Exercise objective:
Repeat precisely the span of lines below that opens with the line containing "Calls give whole" and closes with the line containing "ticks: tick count", both included.

Supplied information:
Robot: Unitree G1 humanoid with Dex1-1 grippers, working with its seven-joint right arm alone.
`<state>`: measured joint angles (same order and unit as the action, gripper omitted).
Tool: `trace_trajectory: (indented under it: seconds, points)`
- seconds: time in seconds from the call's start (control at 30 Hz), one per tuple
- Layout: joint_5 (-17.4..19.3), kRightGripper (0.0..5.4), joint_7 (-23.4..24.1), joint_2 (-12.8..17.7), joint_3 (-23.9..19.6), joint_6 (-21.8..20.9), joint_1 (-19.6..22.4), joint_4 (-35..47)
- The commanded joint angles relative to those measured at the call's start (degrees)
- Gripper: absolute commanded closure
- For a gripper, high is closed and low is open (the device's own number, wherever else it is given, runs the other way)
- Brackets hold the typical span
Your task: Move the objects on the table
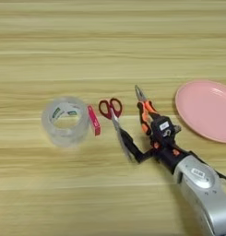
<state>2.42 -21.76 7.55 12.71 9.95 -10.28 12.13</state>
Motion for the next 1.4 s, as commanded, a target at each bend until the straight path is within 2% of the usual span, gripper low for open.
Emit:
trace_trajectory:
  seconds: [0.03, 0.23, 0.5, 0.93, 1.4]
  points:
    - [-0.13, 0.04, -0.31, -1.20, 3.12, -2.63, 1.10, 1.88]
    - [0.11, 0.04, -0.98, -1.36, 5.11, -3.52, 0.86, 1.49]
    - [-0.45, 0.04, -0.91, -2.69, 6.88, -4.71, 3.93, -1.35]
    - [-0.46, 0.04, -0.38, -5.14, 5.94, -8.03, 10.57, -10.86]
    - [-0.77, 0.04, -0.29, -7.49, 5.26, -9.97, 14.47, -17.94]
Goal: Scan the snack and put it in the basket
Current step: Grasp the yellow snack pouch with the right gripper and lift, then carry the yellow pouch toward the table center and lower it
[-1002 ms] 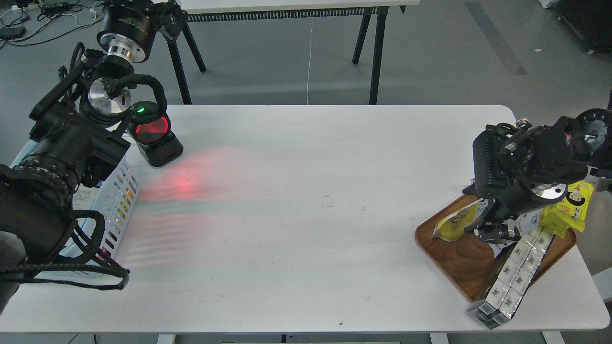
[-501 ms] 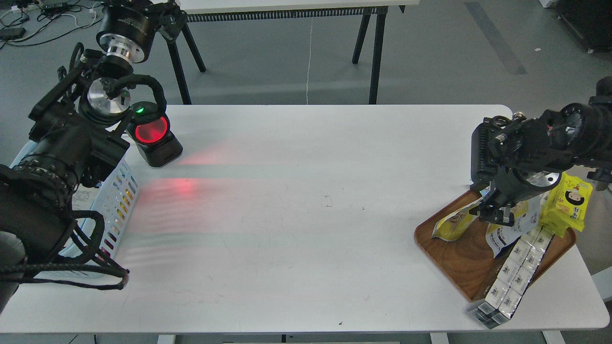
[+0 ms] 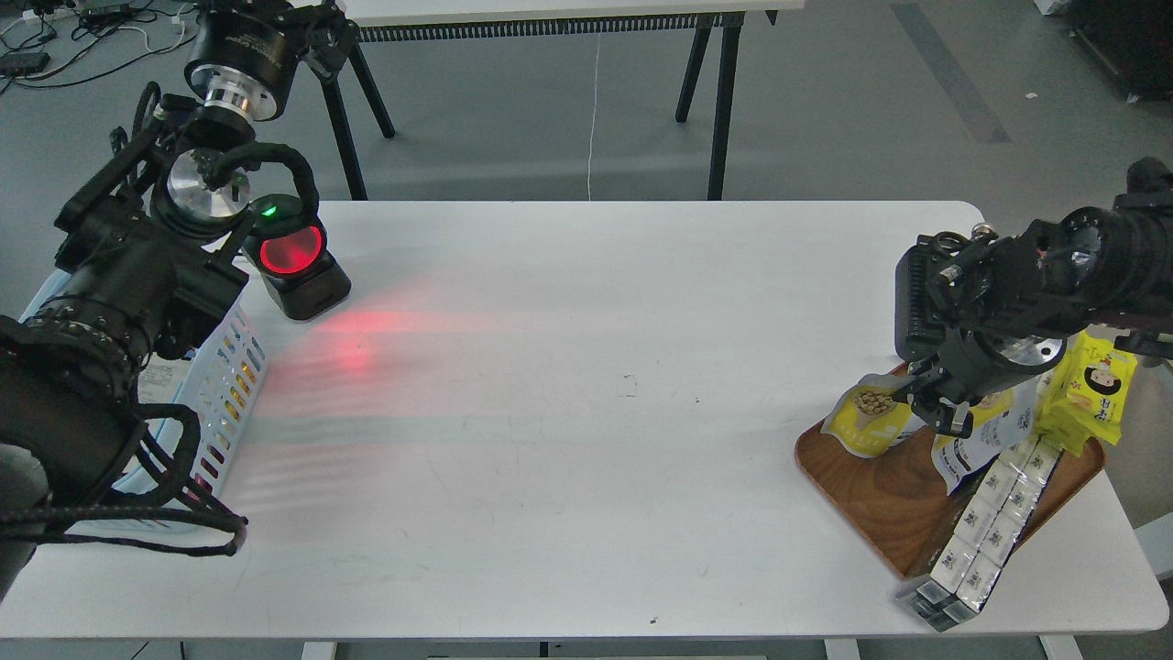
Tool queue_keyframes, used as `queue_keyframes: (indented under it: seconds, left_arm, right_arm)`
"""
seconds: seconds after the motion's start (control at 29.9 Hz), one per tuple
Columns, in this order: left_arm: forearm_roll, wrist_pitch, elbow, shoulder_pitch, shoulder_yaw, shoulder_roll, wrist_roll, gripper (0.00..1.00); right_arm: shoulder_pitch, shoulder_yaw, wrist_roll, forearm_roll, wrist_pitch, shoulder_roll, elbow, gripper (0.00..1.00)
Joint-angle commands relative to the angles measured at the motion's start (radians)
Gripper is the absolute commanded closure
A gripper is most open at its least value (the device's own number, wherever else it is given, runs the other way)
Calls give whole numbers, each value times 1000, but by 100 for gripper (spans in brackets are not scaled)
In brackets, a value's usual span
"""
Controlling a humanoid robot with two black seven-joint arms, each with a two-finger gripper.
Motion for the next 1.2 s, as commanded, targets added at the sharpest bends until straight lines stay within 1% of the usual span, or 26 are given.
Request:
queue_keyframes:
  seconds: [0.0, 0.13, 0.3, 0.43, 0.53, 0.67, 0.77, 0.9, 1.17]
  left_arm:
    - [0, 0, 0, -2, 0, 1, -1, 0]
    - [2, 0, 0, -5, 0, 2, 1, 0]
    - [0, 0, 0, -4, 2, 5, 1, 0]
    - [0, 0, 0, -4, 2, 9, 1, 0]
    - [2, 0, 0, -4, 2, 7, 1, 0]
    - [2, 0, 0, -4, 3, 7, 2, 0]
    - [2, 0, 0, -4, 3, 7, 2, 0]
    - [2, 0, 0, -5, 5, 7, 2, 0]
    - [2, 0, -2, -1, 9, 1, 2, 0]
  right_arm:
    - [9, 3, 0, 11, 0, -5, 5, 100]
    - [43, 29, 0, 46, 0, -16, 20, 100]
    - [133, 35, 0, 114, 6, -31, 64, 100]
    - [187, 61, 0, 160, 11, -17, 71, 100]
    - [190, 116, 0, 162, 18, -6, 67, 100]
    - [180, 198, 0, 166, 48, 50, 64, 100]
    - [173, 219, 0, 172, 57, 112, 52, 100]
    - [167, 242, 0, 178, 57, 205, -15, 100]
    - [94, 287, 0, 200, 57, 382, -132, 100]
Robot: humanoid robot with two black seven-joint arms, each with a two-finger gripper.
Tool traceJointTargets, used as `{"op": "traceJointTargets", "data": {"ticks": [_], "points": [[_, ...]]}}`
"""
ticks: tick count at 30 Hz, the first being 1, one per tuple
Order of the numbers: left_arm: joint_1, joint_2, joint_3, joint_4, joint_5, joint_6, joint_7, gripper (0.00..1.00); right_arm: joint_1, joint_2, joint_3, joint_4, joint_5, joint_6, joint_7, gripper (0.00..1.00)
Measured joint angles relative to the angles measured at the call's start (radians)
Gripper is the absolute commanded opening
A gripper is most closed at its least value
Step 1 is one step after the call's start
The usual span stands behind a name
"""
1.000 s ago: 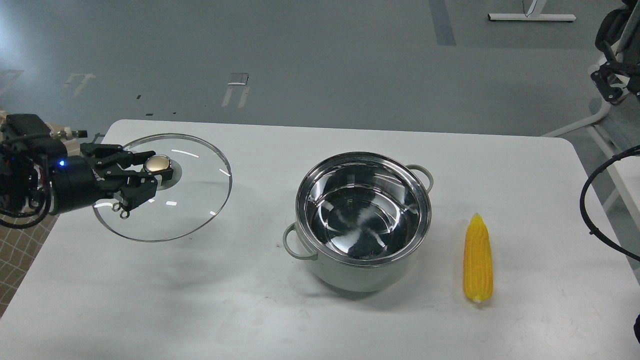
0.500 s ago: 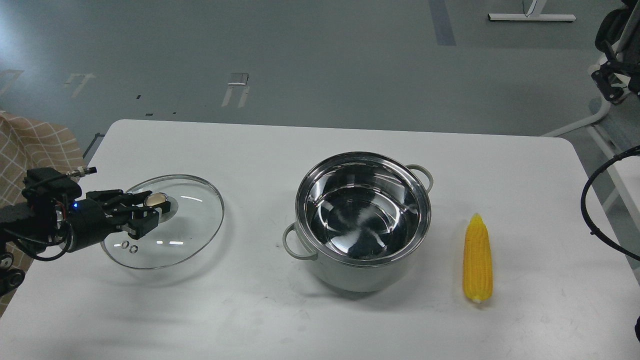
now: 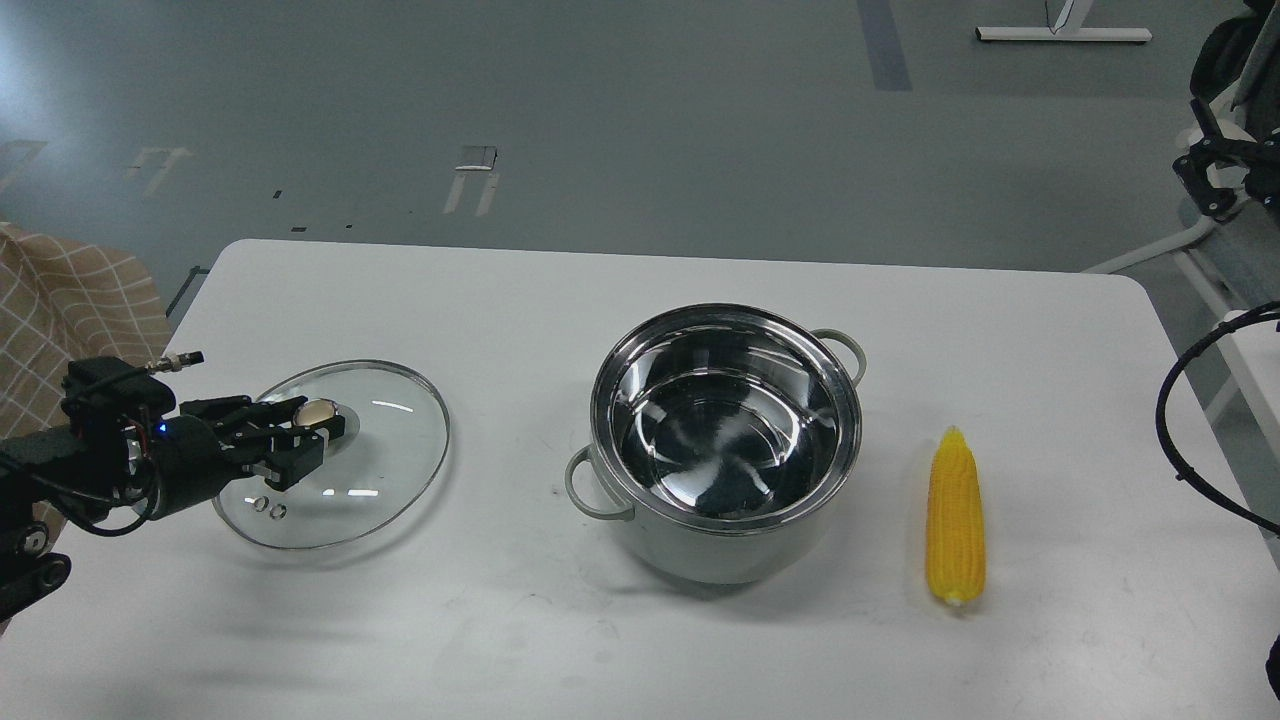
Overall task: Open pot and put corn in
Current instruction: 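Release the lid and withdraw the left arm upward, then reach the right gripper to the yellow corn cob and grasp it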
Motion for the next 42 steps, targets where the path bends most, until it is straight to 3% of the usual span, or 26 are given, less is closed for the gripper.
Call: {"op": "traceJointTargets", "data": {"ticks": [6,11,17,21,26,30,33,36,42], "points": [[-0.004,0.007,-0.022,-0.001,-0.019,0.001,-0.006,0.91,-0.047,0.0,-0.004,0.069,-0.001,0.0,0.0,1.0],[-0.038,0.036,-0.049,-0.005,-0.141,0.006,-0.011,0.92,-0.067,-0.025,-0.006,0.09,-0.012,0.0,-0.001,1.0],[-0.21,0.056,-0.137,-0.005,-0.433,-0.018,-0.06,0.93,-0.103,-0.163,-0.065,0.17,-0.102,0.0,-0.002,1.0],[-0.351,0.036,-0.176,-0.003,-0.742,-0.093,-0.071,0.93,-0.123,-0.256,-0.117,0.264,-0.269,0.0,0.0,1.0],[-0.425,-0.072,-0.27,0.043,-1.19,-0.189,-0.071,0.96,-0.194,-0.41,-0.212,0.406,-0.559,0.0,0.0,1.0],[-0.475,-0.211,-0.35,0.169,-1.422,-0.272,-0.071,0.97,-0.23,-0.542,-0.338,0.542,-0.733,0.0,0.0,1.0],[-0.492,-0.316,-0.398,0.27,-1.504,-0.298,-0.04,0.97,-0.239,-0.587,-0.432,0.618,-0.818,0.0,-0.002,1.0],[-0.495,-0.39,-0.449,0.32,-1.533,-0.313,-0.005,0.97,-0.246,-0.595,-0.514,0.696,-0.9,0.0,-0.022,1.0],[-0.498,-0.437,-0.478,0.328,-1.54,-0.337,0.002,0.97,-0.264,-0.552,-0.685,0.77,-0.989,0.0,-0.13,1.0]]}}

Exercise result:
Calls give whole numbers, each value times 1000, but by 100 for gripper (spans in brackets are not scaled)
In brackets, a value's usual span
"""
Controlling a humanoid robot with two black seven-joint arms, each with a two-finger gripper.
Motion for the next 1.2 s, as commanded, targets added at the sharpest bends until straight lines stay within 1% of the usual span, or 26 are given.
Request:
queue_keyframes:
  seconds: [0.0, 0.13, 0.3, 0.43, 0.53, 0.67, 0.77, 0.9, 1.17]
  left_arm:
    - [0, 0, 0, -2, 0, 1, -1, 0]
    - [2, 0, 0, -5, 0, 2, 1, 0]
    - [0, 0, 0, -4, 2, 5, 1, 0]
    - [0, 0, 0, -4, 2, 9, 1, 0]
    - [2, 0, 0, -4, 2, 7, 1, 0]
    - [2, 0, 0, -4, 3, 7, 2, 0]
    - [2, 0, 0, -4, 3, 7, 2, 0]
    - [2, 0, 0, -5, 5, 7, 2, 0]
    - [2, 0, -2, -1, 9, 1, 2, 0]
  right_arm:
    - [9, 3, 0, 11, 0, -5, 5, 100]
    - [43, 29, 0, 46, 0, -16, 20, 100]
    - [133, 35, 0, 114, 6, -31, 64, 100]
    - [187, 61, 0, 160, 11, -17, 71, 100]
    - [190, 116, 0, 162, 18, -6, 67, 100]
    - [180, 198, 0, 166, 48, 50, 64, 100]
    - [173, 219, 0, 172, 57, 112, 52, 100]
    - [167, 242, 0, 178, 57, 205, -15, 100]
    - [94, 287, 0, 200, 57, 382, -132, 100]
Robot: humanoid robot with two black seven-joint arms, each with a two-finger gripper.
Tool traceJointTargets, used as `{"op": "traceJointTargets", "data": {"ticks": [_], "points": [[_, ...]]}}`
"""
ticks: tick count at 30 Hz, the first being 1, one per tuple

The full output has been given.